Don’t Forget These 3 Things When Planning for Retirement
Many of us dream of our retirement day and how wonderful it will feel to finally be in control of our own schedule. After meeting with a financial advisor to come up with a retirement plan, we work through the details, put away money consistently, and adjust the plan each year to make sure we hit the mark. We discuss how much we are saving and investing, and anticipate costs in retirement. However, a lot can happen between now and retirement. Some things we can control, like the amount we are putting away and how much risk we take with our investments. But there are some aspects we can’t control, like the stock market.
How do we handle the events and circumstances that are out of our control? We mitigate them as best we can.

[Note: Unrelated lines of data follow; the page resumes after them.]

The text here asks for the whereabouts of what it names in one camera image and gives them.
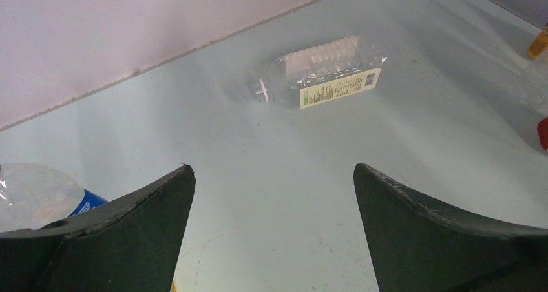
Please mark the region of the red gold label tea bottle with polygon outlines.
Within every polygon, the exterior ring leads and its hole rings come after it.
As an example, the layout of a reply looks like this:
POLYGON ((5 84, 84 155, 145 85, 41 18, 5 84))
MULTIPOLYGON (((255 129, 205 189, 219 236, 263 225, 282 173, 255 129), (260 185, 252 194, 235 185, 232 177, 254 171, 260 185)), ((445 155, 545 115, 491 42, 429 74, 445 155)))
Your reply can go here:
POLYGON ((544 151, 548 150, 548 117, 540 120, 536 128, 539 144, 544 151))

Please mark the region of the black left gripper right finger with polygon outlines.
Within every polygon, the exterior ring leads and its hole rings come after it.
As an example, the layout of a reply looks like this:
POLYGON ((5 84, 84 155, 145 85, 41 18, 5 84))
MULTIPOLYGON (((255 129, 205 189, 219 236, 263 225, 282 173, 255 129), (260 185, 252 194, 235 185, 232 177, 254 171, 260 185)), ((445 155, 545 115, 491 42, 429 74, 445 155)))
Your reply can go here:
POLYGON ((381 291, 546 291, 547 230, 450 205, 355 166, 357 204, 381 291))

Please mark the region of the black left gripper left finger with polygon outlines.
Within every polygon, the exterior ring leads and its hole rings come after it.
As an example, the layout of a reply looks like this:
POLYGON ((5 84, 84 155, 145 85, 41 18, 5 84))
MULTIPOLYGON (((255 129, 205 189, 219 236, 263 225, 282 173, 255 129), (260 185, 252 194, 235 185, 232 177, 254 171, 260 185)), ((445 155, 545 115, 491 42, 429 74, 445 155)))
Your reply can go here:
POLYGON ((1 290, 169 291, 195 185, 182 165, 85 213, 1 233, 1 290))

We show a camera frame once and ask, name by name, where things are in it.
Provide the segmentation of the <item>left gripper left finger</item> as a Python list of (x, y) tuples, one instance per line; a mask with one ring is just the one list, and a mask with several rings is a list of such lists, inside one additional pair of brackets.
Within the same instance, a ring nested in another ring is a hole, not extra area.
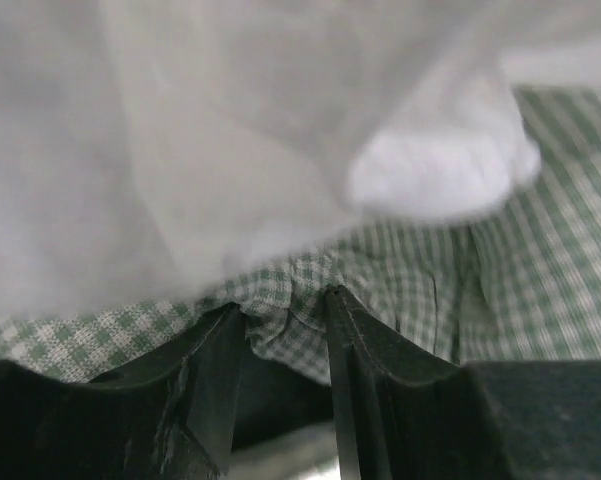
[(87, 383), (0, 360), (0, 479), (217, 479), (245, 325), (236, 305)]

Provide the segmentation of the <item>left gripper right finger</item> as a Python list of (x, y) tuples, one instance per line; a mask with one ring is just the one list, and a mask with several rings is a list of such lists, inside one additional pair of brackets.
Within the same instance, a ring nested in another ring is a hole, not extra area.
[(599, 479), (601, 361), (457, 366), (326, 292), (345, 479)]

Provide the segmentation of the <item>green checkered cushion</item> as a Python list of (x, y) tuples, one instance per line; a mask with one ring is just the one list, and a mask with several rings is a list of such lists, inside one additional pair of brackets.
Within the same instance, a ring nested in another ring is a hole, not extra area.
[(522, 88), (542, 172), (466, 227), (381, 223), (242, 275), (198, 302), (93, 315), (0, 319), (0, 358), (85, 381), (135, 359), (227, 303), (261, 358), (329, 380), (320, 297), (347, 287), (380, 321), (453, 363), (601, 358), (601, 89)]

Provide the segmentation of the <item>green striped pet tent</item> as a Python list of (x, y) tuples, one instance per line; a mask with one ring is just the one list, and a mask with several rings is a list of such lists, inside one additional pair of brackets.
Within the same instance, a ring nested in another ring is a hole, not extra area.
[(487, 216), (539, 171), (517, 86), (601, 86), (601, 1), (0, 1), (0, 317)]

For the stock market, we make sure we diversify our investments based on our time horizon and our tolerance for risk. Is this the only thing that is out of our control? Of course not, but it is the thing we tend to focus on the most. Here are three key areas that tend to be overlooked in planning for retirement:
Caring for a loved one. Many financial plans focus on the individual, but we don’t live in a bubble. We might have children, parents and extended loved ones who are very important to us, and we would always be there for them in time of illness or financial stress. These instances can really sidetrack our retirement plans, but we wouldn’t think twice about helping our loved ones. For example, what if your mother gets sick and needs help getting to her doctor appointments, or needs additional care in an assisted living facility? Because she is important to you, you might take time off work or spend your savings to help her. How would this fit into your retirement plan? Maybe you can save more now or plan on retiring sooner. There are endless ways to anticipate this, but by having the conversation and adjusting your plan, you give yourself the freedom to help those you love and not have to worry about what it might do to your retirement.

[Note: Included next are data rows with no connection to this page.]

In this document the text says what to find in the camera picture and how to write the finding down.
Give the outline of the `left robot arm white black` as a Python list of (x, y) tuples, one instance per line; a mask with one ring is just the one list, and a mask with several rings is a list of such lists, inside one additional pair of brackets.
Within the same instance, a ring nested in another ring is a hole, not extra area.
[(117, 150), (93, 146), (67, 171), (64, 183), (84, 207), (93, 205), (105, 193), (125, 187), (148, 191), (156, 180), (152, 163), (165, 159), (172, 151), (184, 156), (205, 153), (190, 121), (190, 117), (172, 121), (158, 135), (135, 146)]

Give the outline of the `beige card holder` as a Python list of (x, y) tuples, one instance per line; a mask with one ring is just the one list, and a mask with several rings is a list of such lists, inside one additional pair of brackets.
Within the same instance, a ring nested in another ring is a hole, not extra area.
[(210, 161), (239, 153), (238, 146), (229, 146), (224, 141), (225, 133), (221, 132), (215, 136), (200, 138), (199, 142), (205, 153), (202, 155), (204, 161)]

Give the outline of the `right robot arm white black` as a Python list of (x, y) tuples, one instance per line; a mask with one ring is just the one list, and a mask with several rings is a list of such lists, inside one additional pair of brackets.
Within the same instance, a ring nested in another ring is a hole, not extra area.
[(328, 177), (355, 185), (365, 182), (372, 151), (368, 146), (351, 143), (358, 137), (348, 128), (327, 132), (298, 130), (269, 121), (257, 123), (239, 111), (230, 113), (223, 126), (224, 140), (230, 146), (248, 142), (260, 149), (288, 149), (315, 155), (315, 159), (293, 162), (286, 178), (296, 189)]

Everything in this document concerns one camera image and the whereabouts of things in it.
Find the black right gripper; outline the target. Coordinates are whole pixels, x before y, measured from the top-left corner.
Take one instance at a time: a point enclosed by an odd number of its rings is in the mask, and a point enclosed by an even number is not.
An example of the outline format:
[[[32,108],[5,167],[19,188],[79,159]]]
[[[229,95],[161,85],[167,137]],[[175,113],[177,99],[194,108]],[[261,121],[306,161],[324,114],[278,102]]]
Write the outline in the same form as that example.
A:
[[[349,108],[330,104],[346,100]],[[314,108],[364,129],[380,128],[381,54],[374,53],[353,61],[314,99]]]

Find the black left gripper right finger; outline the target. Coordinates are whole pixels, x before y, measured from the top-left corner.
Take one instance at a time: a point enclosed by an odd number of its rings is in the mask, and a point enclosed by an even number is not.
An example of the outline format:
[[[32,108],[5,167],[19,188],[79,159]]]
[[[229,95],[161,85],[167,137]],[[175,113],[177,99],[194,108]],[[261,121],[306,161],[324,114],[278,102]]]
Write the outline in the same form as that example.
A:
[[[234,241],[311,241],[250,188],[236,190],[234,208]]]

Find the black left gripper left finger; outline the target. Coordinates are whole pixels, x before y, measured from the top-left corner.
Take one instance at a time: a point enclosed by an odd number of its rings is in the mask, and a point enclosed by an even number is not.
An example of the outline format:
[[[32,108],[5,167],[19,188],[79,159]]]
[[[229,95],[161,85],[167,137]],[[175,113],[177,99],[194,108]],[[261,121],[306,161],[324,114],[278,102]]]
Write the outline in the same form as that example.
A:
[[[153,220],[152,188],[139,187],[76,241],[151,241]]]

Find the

Disability. When planning for retirement, most people determine a set number of years they will work to achieve their goal. This is based on the assumption you will be healthy and able to work for that time. However, you need to look at a “what if?” scenario. What would retirement look like if you needed to leave the workforce 10 years earlier than anticipated? And then, how do we mitigate the risk of an unsuccessful retirement if this does happen? It might be time to take a look at your short- and long-term disability coverages, if you have coverage at all. Be sure you have enough in your emergency fund to cover any unanticipated short-term changes in your job.
Long-term care costs. When it comes to cost of care in retirement, it is important to not only talk about it but also to plan for it financially. You can manage this in a number of different ways, including putting away a portion of your investments to cover anticipated costs, or having an insurance policy to cover any chronic care needs. It can be overwhelming at times, consider speaking with a professional you trust to help you mitigate these risks in a way that feels comfortable to you. You should also consider communicating your wishes to loved ones. Do you have a healthcare power of attorney and do they know what care you do or do not want? Have you had the conversation about when you would like additional help, like going into an assisted living facility? Do you want to be in a position to make the decision yourself, or will you wait until you no longer have the ability and then trust the decisions that are made for you? The earlier you plan, the better the transition.
Other factors may veer you off course on our path to retirement, so remember to talk through your specific concerns with your trusted professional. You won’t be able to protect yourself from every scenario, but you can at least talk about the possibilities, prioritize things that are important to you, and have a plan in place to mitigate those risks as best as possible. I tend to be a “hope for the best and plan for the worst” type person. How about you?